Sunny Hundal writes:
You don’t hear that phrase being bandied about much any more. I’m almost starting to miss being called a ‘deficit denier’. Sometimes I was a ‘flat earther’ – which was funny too. The UK’s AAA downgrade wasn’t just a nail in the coffin of Osbonomics, it was also a much-needed kick in the groin to those on the right of the Labour party who thought opposing austerity was political and economic madness.
The fearless Dan Hodges, the man willing to tell the truth to the Left (a truth usually also echoed by the Conservatives), was a vigorous soldier within the pack. He was scathing – ‘Time for Labour’s flat earthers to get real‘! He was unrelenting – calling Polly Toynbee “High Priestess of Flat-Earthism” and me “editor of Flat Earth Times“! How we laughed. You know, those were fun days. All this shouldn’t come as a surprise – Dan Hodges knows less about economics than Lib Dems do about managing allegations of sexual harassment. Nowadays he’s reduced to poking a stick at Nick Clegg.

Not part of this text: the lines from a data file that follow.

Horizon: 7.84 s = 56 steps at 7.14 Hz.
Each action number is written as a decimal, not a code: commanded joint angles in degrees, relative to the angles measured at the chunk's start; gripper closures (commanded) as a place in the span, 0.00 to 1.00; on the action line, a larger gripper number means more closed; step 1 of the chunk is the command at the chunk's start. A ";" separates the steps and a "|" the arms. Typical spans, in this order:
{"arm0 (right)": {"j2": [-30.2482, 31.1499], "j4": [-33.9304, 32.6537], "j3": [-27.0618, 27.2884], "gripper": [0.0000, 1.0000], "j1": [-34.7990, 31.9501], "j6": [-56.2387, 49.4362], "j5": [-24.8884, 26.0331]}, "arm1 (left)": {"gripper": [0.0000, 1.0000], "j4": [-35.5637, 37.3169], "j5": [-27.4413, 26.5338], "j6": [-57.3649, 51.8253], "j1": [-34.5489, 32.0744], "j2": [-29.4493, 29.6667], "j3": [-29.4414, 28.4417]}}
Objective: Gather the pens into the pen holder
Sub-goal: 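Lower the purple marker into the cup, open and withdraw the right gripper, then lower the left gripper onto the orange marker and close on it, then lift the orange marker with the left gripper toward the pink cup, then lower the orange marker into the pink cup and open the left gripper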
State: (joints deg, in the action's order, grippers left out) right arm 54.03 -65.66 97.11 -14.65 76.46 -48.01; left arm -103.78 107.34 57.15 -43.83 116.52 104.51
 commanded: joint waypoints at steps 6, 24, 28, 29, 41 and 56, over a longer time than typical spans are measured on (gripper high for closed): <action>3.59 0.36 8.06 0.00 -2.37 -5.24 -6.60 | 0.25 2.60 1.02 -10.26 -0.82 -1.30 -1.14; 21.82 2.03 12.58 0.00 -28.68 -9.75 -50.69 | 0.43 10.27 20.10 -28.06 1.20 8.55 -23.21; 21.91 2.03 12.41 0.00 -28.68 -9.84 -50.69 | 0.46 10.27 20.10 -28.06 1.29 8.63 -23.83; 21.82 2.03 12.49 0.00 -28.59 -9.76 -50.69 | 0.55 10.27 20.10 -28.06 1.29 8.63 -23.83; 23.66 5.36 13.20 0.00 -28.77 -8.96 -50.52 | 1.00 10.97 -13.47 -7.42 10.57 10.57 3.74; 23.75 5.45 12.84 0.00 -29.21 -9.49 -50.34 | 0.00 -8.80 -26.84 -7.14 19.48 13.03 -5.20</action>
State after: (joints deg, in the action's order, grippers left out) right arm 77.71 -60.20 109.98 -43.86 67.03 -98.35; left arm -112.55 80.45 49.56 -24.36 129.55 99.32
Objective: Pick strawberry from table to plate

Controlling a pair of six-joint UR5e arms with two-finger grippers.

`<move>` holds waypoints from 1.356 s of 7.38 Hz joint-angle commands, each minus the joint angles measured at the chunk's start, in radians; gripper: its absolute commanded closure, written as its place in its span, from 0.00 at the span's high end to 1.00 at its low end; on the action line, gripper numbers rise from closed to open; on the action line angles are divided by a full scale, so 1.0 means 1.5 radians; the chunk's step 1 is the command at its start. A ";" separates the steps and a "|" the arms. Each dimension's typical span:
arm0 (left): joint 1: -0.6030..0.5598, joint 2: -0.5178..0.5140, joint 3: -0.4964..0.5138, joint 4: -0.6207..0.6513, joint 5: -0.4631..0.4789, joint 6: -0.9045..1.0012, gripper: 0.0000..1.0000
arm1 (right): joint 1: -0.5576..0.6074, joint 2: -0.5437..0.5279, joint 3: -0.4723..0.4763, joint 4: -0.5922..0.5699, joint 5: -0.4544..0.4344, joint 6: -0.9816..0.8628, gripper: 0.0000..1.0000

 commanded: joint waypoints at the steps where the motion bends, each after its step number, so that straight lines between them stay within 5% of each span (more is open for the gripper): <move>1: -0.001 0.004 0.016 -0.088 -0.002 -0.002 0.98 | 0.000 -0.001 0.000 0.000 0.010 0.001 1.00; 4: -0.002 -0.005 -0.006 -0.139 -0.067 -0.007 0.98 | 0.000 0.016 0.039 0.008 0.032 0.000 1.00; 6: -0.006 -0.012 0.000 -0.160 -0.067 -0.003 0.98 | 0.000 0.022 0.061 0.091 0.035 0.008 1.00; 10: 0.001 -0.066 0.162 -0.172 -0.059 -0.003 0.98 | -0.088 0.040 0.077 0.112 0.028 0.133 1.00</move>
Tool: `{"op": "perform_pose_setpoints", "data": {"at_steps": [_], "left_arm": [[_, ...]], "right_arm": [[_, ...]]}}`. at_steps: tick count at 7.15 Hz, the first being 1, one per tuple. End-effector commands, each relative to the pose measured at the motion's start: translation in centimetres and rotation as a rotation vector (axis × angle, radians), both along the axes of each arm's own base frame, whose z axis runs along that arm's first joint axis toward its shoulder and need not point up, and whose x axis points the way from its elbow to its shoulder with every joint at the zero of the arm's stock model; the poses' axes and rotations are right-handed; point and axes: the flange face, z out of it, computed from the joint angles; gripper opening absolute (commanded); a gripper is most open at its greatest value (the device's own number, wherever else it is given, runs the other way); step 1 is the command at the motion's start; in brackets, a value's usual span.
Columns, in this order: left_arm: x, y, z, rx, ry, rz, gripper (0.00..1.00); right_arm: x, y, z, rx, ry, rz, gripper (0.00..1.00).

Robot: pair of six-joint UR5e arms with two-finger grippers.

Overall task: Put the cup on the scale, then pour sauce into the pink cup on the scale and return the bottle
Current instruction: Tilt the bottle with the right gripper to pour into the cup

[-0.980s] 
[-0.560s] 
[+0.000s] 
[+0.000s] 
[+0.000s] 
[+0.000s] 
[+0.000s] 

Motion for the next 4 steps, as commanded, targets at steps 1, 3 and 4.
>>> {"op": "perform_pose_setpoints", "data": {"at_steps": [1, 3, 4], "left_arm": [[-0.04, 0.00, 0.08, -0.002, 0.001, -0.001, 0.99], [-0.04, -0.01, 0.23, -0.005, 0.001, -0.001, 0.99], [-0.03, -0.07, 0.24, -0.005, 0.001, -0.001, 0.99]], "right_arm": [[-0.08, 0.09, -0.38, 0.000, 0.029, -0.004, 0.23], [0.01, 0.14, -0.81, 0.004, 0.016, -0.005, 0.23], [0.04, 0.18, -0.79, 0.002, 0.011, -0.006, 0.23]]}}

There were others too. Rob Marchant similarly criticised me on the grounds that the most likely outcome of Osbornomics would be a bit of pain and then back to normality. Someone else also needs to pick up an economics text-book I think. But those two strategy geniuses weren’t alone of course – others who should know better also joined in. Let’s not forget Black Labour – who published a pamphlet in 2011 saying Labour should ‘place fiscal conservatism at the heart of its message‘. How’s that working out for you guys?
Since Osbornomics has comprehensively blown up, Black Labour have avoided answering two key questions:
1) why should Labour sign up to the kind of austerity now shown to be choking off our economic recovery, and keeping millions of people jobless?
2) if you think deficit reduction is important when times are good (agreed, with caveats), why were you promoting that message at a time when the focus should have been on growing the economy, not more cuts?
I’ve not seen an answer to either of those questions. That Osborne’s economic plans have blown up isn’t just a tragedy for this country, it also undermines George Osborne and those in the Labour party who endorsed his strategy. I admit, I’ll miss their childish jibes though.
Update: Both Anthony Painter and Hopi Sen now claim they haven’t actually called for cuts. Which is bizarre given Painter’s own words earlier: “Hard realism is essentially the position outlined in the In The Black Labour paper and variants. You have to be clear about your fiscal approach in 2015 with rules attached, specify the cuts you would make in the meantime and beyond as clearly as possible, and be clear about your priorities in a constrained fiscal environment.”
One of these days I want to write a short pamphlet and make it so vague that I can keep claiming others haven’t read it when they point out inconsistencies.